• [What is needed]: Drop the images; return everything else in the listing below exactly.

####################

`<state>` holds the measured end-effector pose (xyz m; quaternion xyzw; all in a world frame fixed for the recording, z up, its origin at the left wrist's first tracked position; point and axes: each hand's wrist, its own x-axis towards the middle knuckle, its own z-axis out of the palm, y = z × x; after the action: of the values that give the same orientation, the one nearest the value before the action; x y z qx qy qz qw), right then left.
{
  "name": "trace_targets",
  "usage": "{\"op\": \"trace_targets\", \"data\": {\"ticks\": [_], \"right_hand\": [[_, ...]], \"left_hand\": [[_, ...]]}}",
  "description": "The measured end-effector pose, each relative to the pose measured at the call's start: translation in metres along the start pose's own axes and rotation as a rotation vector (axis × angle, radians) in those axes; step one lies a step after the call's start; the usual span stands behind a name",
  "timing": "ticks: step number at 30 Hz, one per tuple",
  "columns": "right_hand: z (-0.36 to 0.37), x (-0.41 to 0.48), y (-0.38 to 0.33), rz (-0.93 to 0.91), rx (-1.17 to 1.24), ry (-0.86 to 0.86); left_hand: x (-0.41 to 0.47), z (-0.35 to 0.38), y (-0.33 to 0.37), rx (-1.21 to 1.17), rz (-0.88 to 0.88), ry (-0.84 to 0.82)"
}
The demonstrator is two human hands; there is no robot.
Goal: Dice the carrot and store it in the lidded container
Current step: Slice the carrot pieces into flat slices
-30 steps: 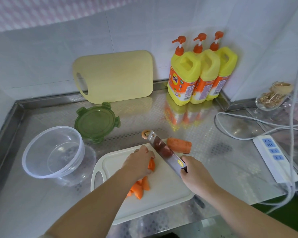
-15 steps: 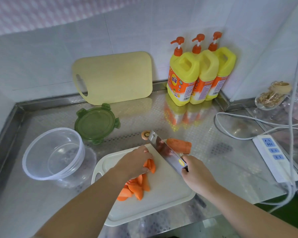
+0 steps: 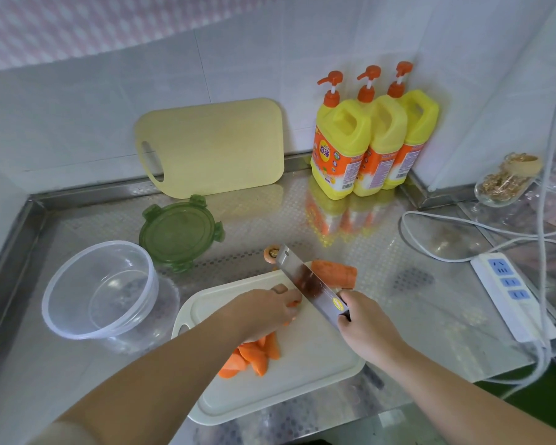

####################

• [Task solution]:
`<state>` holds the measured end-effector pose (xyz m; quaternion xyzw; all in a world frame fixed for the recording, z up, its origin at the left wrist's first tracked position; point and axes: each hand's wrist, its own x-axis towards the middle knuckle, its own z-axis out of the palm, y = z × x; after the action: of the values that give the same orientation, the one nearest the value before the action; x y z qx qy qz qw), right then left.
{
  "name": "trace_targets",
  "usage": "{\"op\": \"trace_targets\", \"data\": {\"ticks\": [_], \"right_hand\": [[_, ...]], \"left_hand\": [[_, ...]]}}",
  "description": "The measured end-effector pose, each relative to the pose measured at the call's start: translation in metres along the start pose's own axes and rotation as a rotation vector (axis × angle, radians) in those axes; step one lies a step after the call's start; the usual span stands behind a name",
  "timing": "ticks: step number at 30 Hz, one per tuple",
  "columns": "right_hand: z (-0.36 to 0.37), x (-0.41 to 0.48), y (-0.38 to 0.33), rz (-0.93 to 0.91), rx (-1.17 to 1.24), ry (-0.86 to 0.86); left_hand: x (-0.41 to 0.47), z (-0.35 to 0.38), y (-0.33 to 0.37), rx (-1.21 to 1.17), rz (-0.88 to 0.88), ry (-0.84 to 0.82)"
}
The demonstrator is two human hands; there is no robot.
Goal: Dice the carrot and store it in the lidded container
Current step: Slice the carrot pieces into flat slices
-30 steps: 
-15 steps: 
+0 steps: 

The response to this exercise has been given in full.